▶ **Activity**:
From the listing below, pull out every line where the string "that" appears.

▶ **Data segment**:
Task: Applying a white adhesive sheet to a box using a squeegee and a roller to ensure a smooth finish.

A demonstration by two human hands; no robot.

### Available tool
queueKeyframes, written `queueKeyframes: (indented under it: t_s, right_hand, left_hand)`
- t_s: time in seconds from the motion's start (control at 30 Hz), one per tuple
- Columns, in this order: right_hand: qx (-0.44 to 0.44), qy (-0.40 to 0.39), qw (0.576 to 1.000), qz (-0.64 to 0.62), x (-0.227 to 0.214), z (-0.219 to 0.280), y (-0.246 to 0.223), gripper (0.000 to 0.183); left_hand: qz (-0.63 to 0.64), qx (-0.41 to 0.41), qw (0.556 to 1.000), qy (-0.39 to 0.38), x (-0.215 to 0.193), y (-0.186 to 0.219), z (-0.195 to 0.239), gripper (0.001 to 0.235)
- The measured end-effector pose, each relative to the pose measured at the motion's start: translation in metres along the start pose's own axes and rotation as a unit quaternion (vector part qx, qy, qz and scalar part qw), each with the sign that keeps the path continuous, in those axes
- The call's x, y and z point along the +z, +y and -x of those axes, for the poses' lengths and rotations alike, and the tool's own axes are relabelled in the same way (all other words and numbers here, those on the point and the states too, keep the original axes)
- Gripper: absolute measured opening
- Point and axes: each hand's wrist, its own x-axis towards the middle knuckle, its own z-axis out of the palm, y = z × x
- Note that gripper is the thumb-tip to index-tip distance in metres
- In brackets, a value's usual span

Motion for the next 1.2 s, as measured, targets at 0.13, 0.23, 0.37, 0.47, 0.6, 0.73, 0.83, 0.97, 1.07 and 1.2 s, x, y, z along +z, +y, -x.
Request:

▶ **Answer to the problem**:
- The measured end-effector pose, each relative to the pose measured at the motion's start: translation in metres along the start pose's own axes and rotation as a unit quaternion (vector part qx, qy, qz and scalar part qw), each with the sign that keeps the path continuous, in those axes
- Note that gripper is the thumb-tip to index-tip distance in metres

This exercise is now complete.